Con la sua ben nota capacità di sintesi, in un’intervista su SpotWeek, Renzi appiccica l’etichetta Fantozzi agli impiegati comunali.

«Mi ritrovo con dipendenti che timbrano alle 14 e già un quarto d’ora prima sono in coda col cappotto nel cortile, pronti per uscire.»

Il paragone è offensivo e violento, ma è reso più digeribile dall’argomentazione che lo accompagna:

«Io nono denigro i dipendenti. Dico solo che in un momento in cui aumentano i cassintegrati e la disoccupazione e un’intera generazione vive la precarietà come condizione esistenziale, la responsabilità di chi ha un contratto a tempo indeterminato nel settore pubblico deve raddoppiare.»

Con un poco di zucchero la pillola va giù?

martedì 9 novembre 2010

Zzzzz, le parole dormono. E i rottamatori di Renzi le risvegliano

Attenzione, non facciamo rumore: ci sono parole che dormono.

Sono le parole che vengono spesso usate nei discorsi: «auspichiamo il dovuto dialogo» o «un futuro con le radici nella storia».

Parallelamente ci sono gli insulti, contro gli avversari politici, contro i gay, contro gli stranieri, contro le donne. Dormono anch’essi per la loro banalità: ahimè, niente di nuovo, possiamo girarci dall’altra parte e continuare il nostro pisolino.

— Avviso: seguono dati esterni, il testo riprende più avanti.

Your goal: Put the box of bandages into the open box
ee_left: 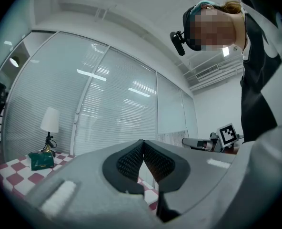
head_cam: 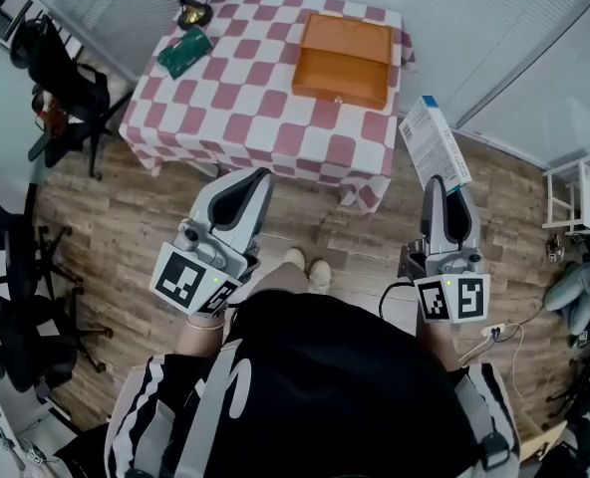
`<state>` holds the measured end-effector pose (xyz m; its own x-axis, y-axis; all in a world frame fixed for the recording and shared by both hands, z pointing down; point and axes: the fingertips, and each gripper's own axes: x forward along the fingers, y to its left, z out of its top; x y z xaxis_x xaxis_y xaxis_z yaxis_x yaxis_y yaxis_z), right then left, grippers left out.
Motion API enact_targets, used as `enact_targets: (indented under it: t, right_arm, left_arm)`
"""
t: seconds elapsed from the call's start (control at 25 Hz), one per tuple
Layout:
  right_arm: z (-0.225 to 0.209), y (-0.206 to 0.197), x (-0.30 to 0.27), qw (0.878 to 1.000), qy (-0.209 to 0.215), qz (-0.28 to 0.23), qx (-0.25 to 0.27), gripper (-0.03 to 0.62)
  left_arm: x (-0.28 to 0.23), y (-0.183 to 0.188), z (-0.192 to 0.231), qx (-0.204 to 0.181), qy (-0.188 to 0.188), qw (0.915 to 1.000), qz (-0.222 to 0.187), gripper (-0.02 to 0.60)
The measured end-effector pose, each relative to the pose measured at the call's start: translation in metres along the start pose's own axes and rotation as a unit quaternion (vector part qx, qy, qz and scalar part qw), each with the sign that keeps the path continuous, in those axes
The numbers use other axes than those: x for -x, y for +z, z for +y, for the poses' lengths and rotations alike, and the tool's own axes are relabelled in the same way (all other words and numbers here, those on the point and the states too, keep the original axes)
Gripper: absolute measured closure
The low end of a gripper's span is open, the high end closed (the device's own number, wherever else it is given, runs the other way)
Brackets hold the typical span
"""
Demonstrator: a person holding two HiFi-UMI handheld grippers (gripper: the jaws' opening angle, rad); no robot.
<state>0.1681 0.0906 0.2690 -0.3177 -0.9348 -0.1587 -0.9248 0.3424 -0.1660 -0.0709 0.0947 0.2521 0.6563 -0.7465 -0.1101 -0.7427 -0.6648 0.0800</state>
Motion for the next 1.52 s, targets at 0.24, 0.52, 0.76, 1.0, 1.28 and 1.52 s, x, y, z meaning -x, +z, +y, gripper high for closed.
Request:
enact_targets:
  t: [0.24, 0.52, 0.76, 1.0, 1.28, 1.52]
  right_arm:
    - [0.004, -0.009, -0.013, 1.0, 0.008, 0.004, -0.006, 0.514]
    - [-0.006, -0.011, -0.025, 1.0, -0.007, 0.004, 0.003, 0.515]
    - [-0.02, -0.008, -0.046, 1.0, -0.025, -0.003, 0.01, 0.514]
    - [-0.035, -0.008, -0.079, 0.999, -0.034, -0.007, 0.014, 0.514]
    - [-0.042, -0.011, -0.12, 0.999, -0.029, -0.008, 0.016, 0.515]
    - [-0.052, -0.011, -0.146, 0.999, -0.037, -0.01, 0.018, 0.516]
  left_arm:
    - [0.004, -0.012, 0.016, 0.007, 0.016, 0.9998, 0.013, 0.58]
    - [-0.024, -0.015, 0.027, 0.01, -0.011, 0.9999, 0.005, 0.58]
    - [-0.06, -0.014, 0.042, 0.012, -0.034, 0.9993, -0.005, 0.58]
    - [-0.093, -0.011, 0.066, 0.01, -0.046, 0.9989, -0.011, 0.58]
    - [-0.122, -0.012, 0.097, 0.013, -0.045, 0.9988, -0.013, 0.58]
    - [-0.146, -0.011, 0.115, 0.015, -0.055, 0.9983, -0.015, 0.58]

Poi, però, ci sono gli insulti creativi. I ribelli del Pd, capitanati dal sindaco di Firenze Matteo Renzi, si sono autodefiniti «rottamatori», perché vorrebbero mandare allo sfasciacarrozze il vetusto establishment del nostro Paese.

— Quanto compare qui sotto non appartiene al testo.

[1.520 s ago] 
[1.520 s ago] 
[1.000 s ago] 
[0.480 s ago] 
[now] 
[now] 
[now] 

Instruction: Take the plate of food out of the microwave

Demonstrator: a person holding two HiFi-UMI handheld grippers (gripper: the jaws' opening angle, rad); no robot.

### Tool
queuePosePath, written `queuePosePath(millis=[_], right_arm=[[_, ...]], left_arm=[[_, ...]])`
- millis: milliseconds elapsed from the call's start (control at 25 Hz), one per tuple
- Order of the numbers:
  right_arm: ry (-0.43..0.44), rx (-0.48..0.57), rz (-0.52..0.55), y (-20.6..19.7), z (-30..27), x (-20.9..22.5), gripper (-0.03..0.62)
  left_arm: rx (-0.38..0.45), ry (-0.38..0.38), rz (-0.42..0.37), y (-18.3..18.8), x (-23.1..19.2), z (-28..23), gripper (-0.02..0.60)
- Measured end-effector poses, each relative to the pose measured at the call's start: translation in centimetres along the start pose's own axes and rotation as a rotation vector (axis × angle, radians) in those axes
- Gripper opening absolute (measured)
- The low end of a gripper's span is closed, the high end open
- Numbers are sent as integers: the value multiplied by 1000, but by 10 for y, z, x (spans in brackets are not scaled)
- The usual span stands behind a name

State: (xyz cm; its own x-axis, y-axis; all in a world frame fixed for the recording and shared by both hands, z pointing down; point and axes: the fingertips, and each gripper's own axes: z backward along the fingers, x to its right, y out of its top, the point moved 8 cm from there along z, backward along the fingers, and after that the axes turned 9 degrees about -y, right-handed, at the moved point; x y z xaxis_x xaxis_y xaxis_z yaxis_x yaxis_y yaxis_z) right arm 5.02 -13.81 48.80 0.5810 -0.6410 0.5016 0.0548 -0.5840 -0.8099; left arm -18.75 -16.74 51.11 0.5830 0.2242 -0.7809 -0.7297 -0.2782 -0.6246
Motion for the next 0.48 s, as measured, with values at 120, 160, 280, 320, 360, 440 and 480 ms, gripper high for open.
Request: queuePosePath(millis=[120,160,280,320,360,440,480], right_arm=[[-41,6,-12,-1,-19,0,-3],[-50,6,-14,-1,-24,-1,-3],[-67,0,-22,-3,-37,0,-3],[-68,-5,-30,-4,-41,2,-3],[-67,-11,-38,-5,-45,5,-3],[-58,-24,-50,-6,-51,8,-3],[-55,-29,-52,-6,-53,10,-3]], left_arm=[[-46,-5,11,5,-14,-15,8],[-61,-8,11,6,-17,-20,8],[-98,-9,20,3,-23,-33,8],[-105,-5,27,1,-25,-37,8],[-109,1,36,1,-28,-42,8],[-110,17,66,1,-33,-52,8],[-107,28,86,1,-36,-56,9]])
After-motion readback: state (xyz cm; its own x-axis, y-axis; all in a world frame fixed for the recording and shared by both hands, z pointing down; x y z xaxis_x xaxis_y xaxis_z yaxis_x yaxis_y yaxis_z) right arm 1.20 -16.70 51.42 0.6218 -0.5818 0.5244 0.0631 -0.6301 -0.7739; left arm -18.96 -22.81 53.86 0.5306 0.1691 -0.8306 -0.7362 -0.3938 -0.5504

Il termine «rottamatori» in comunicazione funziona: si memorizza facilmente e riassume un sentimento diffuso tra gli italiani. Qual è il suo segreto? È uno straniamento.

In stilistica è una procedura che porta a deformare il linguaggio, creando una percezione inedita. È quanto succede prendendo in prestito l’espressione «rottamare» dal mondo delle auto usate e trasportandola nel mondo della politica.

Ok, ora ci siamo svegliati. Aspettiamo, però, i «costruttori».

Nel frattempo, vi vengono in mente o avete sentito insulti creativi?

Ecco un bell’esempio di straniamento della poetessa russa Anna Achmatova, che accosta l’ordinaria parola «cannuccia» al nobile termine «anima»:

Come con una cannuccia mi bevi l’anima.
Lo so, amaro e inebriante è il sapore,
ma il supplizio non turberò implorandoti.